Dr Vervoort was one of two awardees of the $1.25 million, five-year fellowships, with Associate Professor Daniel Watterson from the University of Queensland. The fellowships were presented at the Australian Academy of Health and Medical Sciences Annual Meeting 2021 on Wednesday 27 October.
Dr Stephin Vervoort is currently a researcher at Peter MacCallum Cancer Centre and will join WEHI as a laboratory head in March 2022.
He said his passion was to deepen our understanding of transcriptional regulation and apply it to cancer.
“We used to regard gene regulation as a fairly simple on/off system. Now we understand that there’s a multi-layered regulatory network that controls when and where genes should be activated. It’s critical for normal development,” he said.

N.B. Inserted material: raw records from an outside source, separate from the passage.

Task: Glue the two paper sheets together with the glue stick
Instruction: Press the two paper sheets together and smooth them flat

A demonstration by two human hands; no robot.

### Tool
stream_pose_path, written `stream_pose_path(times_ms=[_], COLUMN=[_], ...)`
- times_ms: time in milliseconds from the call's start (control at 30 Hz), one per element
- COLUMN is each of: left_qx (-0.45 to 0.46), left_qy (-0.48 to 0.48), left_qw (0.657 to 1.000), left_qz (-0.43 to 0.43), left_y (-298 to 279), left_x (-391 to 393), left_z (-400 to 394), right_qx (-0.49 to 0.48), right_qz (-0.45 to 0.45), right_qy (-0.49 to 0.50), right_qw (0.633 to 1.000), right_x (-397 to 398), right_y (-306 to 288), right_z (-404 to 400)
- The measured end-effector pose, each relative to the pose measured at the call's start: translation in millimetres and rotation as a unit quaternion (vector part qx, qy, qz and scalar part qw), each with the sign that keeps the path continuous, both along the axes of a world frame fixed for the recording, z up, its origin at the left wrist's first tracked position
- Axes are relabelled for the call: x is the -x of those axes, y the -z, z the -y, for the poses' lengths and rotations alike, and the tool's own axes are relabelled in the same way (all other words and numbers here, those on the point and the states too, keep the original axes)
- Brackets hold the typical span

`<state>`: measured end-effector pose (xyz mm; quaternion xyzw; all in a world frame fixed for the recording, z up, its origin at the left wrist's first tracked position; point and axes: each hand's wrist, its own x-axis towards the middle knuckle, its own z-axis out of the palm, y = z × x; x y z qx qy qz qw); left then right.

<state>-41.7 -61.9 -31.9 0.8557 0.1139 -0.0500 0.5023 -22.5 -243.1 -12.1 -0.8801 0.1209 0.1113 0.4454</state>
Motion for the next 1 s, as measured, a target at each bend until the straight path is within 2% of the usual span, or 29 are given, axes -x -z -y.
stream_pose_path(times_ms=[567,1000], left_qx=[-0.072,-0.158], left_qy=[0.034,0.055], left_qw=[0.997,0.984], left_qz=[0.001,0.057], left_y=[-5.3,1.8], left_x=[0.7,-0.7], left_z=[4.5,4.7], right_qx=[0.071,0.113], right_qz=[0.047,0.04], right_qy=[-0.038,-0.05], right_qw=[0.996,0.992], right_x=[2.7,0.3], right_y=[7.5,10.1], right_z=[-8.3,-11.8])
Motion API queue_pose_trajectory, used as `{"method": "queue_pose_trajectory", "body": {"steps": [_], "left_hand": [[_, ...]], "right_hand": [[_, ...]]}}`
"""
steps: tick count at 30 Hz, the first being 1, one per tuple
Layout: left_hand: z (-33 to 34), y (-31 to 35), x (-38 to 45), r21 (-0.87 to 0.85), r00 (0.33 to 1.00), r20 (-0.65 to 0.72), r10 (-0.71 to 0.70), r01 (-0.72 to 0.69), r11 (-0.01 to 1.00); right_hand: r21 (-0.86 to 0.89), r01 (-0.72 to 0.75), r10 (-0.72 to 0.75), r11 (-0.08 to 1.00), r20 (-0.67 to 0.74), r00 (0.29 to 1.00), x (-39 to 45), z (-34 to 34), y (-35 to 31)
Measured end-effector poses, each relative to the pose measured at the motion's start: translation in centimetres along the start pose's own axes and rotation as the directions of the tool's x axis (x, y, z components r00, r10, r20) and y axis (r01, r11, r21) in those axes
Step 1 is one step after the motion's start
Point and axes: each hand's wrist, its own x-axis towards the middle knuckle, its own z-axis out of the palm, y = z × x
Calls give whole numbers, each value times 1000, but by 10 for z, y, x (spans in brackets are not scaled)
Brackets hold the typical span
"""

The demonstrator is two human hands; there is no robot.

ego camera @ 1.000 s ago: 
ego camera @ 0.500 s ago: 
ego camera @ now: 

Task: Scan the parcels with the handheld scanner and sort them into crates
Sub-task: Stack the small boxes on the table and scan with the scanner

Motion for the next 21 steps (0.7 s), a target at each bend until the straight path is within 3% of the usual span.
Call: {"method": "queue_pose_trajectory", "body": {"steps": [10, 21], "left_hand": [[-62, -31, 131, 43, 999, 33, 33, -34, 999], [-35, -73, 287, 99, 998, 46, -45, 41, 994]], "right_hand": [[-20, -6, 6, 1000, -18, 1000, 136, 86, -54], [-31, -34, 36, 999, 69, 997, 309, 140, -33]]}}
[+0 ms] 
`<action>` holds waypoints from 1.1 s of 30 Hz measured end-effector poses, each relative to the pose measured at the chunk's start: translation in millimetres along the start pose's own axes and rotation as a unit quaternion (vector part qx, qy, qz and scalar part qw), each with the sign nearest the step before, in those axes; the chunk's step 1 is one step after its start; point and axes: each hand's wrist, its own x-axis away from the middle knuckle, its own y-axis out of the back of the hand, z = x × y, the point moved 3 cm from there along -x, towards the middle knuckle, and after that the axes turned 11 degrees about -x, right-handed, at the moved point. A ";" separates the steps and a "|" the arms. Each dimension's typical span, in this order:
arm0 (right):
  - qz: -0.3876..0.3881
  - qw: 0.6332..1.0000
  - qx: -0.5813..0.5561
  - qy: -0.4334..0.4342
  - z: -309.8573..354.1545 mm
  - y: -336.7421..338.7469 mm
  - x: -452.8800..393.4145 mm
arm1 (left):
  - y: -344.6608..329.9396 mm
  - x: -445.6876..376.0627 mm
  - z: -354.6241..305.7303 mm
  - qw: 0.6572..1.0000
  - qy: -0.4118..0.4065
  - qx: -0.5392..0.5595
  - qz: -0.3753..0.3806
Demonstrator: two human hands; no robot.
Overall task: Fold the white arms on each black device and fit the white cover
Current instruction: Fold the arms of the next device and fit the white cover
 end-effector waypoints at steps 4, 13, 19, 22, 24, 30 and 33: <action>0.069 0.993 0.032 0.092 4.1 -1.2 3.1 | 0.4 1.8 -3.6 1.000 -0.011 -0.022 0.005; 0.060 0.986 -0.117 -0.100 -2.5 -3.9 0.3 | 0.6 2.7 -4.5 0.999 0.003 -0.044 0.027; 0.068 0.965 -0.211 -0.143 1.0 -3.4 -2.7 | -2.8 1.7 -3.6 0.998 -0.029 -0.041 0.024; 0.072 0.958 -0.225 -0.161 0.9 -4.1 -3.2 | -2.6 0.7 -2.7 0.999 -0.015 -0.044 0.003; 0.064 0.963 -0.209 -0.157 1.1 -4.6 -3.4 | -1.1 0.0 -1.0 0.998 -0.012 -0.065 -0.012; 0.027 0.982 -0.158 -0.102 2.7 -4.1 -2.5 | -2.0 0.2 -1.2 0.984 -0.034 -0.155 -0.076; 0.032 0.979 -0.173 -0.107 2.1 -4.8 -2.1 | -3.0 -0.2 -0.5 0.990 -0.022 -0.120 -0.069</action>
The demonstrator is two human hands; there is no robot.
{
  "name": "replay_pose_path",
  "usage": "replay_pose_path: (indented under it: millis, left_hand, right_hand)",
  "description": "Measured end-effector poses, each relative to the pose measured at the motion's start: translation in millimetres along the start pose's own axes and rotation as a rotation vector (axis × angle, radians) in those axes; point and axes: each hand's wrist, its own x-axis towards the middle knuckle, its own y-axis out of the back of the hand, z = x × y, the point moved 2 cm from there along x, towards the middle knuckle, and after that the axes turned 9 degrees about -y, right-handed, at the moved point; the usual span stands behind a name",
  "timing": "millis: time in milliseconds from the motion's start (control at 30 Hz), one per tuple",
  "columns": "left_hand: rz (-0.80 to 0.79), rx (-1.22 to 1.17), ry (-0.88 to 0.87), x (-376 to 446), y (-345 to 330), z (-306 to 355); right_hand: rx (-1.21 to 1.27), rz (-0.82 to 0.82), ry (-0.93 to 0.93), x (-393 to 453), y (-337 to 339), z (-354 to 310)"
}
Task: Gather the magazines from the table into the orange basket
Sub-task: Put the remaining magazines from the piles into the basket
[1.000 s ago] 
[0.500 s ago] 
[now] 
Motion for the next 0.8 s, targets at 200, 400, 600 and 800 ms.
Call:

“What we’ve also come to realise is that recurrent mutations in the key components that regulate this machine are causal factors for many blood cancers, in particular acute myeloid leukaemia.”
He said AML was difficult to manage and treat, and adult patients had a five-year survival rate of less than 25 per cent.
“I want to understand how RNA polymerase II works and how it is dysregulated in cancer. I want to use that knowledge to identify novel drug targets and ultimately find small-molecule drugs that could be used to treat AML and other cancers,” Dr Vervoort
His research will bring together molecular biology, state-of-the-art genomics, bioinformatics and cancer biology.
“Over the next decade, I hope my work will benefit cancer patients significantly by opening up new treatment avenues that have the potential to increase survival and improve overall quality of life,” he said.
CSL Chief Scientific Officer Dr Andrew Nash said Dr Vervoort and Associate Professor Watterson would both generate fundamental knowledge that could transform how we fight disease.
“Daniel and Stephin are both advancing fundamental human knowledge, but with potential practical applications for future pandemics and for cancer,” he said.
“It is this long-term purpose that the CSL Centenary Fellowships aim to support, by providing funding stability for leading mid-career Australian researchers and delivering on our promise to foster a thriving medical research community.”